#### [YOUR GOAL]
Every line of the listing below should be written out exactly.

#### [SOURCE MATERIAL]
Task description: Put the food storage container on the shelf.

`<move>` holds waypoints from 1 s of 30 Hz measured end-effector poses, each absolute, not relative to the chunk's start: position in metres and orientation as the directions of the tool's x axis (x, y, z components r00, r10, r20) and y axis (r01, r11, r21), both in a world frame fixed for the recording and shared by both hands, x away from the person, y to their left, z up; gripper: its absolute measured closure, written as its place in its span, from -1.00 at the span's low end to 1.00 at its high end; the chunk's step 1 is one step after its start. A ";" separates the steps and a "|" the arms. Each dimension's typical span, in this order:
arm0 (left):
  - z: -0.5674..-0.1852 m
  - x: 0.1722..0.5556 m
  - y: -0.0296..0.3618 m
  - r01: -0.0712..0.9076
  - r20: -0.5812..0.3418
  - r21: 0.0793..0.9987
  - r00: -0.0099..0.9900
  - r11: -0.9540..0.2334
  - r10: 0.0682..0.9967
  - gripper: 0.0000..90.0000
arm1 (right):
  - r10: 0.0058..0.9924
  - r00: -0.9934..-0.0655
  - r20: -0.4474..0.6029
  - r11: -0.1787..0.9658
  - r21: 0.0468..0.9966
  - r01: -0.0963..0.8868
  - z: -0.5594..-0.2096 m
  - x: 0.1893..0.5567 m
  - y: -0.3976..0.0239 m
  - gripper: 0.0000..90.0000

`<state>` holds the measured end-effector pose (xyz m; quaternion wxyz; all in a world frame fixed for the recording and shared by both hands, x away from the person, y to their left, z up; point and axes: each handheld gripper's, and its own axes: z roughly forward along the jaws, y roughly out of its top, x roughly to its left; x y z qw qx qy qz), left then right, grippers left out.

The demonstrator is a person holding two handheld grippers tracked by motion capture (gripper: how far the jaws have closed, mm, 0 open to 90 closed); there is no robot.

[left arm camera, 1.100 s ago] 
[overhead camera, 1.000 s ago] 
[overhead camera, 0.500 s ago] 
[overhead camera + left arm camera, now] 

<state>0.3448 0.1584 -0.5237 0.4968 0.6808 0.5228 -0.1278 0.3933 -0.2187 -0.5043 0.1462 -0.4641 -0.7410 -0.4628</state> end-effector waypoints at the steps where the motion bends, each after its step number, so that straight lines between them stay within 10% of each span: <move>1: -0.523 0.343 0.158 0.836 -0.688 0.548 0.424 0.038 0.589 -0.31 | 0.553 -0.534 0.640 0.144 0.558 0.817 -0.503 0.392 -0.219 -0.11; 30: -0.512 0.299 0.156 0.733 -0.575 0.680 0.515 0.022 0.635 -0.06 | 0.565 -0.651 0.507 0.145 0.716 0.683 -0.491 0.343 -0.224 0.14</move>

#### [WRITTEN ANSWER]
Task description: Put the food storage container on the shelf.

`<move>` holds waypoints from 1 s of 30 Hz measured end-effector poses, each absolute, not relative to the chunk's start: position in metres and orientation as the directions of the tool's x axis (x, y, z components r00, r10, r20) and y axis (r01, r11, r21), both in a world frame fixed for the recording and shared by both hands, x away from the person, y to their left, z up; gripper: its absolute measured closure, written as its place in its span, from -1.00 at the span's low end to 1.00 at its high end; the chunk's step 1 is one step after its start. A ";" separates the steps and a "|" the arms. Each dimension's typical span, in this order:
arm0 (left):
  - z: -0.5674..-0.1852 m
  - x: 0.1722..0.5556 m
  - y: -0.0296..0.3618 m
  - r01: -0.0712..0.9076
  - r20: -0.5812..0.3418
  - r21: 0.0793..0.9987
  - r00: -0.0099..0.9900
  - r11: -0.9540..0.2334
  - r10: 0.0682..0.9967
  - gripper: 0.0000..90.0000
arm1 (right):
  - r10: 0.0058..0.9924
  - r00: -0.9934..-0.0655
  - r20: -0.4474..0.6029
  - r11: -0.1787..0.9658
  - r21: 0.0468..0.9966
  - r01: -0.0963..0.8868
  - z: -0.5594..-0.2096 m
  - x: 0.1893..0.5567 m
  - y: -0.3976..0.0239 m
  - gripper: 0.0000..90.0000

`<state>` holds the measured end-effector pose (xyz m; quaternion wxyz; all in a world frame fixed for the recording and shared by both hands, x away from the person, y to their left, z up; point and axes: each handheld gripper's, and its own axes: z roughly forward along the jaws, y roughly out of its top, x roughly to its left; x y z qw qx qy qz), left then right, grippers left out.

The demonstrator is a person holding two handheld grippers tracked by motion capture (gripper: how far the jaws have closed, mm, 0 open to 90 closed); there is no robot.

[left arm camera, 1.100 s ago] 
[overhead camera, 1.000 s ago] 
[overhead camera, 0.500 s ago] 
[overhead camera + left arm camera, now] 

<state>0.3448 0.1584 -0.5237 0.4968 0.6808 0.5228 -0.1278 0.3933 -0.2187 -0.5043 0.1462 -0.4641 -0.7410 -0.4628</state> end-effector waypoints at the steps where the motion bends, each after its step number, so that straight lines between them stay within 10% of each span: <move>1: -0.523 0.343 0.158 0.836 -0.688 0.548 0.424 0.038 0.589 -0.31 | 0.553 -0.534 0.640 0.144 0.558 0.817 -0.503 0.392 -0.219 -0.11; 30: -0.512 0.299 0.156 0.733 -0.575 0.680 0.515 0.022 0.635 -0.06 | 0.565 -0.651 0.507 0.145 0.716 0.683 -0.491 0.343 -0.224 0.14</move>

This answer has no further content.